Description
Not five minutes after the Affordable Care Act (ACA) used to be signed into law, in March 2010, Virginia’s attorney general used to be suing to stop it. And yet, the ACA rolled out, in infamously bumpy fashion, and rolled on, fought and defended at every turn—despite President Obama’s claim, in 2014, that its proponents and opponents could in any case “stop fighting old political battles that keep us gridlocked.” But not only would the battles not stop, as Obamacare Wars makes acutely clear, they spread from Washington, DC, to a number of new arenas. The first thorough account of the implementation of the ACA, this book reveals the fissures the act exposed in the American federal system.

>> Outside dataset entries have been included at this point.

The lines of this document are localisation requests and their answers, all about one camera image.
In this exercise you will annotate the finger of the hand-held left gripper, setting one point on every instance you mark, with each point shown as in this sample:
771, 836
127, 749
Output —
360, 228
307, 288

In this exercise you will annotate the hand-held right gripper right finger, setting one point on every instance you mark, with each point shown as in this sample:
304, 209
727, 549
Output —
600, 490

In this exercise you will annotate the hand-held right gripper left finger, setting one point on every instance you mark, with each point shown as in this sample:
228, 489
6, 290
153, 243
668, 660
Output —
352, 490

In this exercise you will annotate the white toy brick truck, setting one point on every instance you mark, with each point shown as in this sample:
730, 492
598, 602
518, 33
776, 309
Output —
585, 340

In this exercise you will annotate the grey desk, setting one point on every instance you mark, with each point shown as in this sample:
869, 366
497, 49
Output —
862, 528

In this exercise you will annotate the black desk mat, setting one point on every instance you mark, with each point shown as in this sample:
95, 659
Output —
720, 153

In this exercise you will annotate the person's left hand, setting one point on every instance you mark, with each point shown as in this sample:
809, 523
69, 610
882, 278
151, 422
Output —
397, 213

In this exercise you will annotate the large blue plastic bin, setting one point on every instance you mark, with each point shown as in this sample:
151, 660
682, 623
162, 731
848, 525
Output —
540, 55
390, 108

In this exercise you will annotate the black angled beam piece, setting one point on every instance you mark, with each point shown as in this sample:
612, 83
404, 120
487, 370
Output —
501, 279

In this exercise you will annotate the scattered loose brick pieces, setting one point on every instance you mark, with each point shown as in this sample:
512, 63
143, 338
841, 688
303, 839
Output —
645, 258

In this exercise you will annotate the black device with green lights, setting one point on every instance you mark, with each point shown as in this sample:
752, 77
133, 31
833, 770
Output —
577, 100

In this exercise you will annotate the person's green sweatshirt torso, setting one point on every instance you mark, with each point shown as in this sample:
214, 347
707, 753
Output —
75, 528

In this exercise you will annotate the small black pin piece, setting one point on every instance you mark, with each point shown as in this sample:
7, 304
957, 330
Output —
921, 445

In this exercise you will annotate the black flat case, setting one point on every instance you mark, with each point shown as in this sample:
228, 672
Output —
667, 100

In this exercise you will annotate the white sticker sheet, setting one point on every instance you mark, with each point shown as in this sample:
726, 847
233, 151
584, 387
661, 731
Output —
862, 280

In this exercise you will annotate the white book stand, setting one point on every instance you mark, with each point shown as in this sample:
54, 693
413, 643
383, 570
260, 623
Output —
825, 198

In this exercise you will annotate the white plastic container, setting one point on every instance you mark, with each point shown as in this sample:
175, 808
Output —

Obamacare Wars shows how the law’s intergovernmental structure, which entails the participation of both the federal government and the states, has deeply shaped the politics of implementation. That specialize in the creation of insurance exchanges, the expansion of Medicaid, and execution of regulatory reforms, Daniel Béland, Philip Rocco, and Alex Waddan examine how opponents of the ACA fought back against its implementation. They also give an explanation for why opponents of the law were successful in some efforts and not in others—and not necessarily in a seemingly predictable red vs. blue pattern. Their work identifies the role of policy legacies, institutional fragmentation, and public sentiments in every instance as states grappled with new institutions, as in relation to the exchanges, or existing structures, in Medicaid and regulatory reform.
Looking broadly at national trends and specifically at the experience of individual states, Obamacare Wars brings much-needed clarity to highly controversial but little-understood aspects of the Affordable Care Act’s odyssey, with implications for how we take note the future trajectory of health reform, in addition to the more than one forms of federalism in American politics.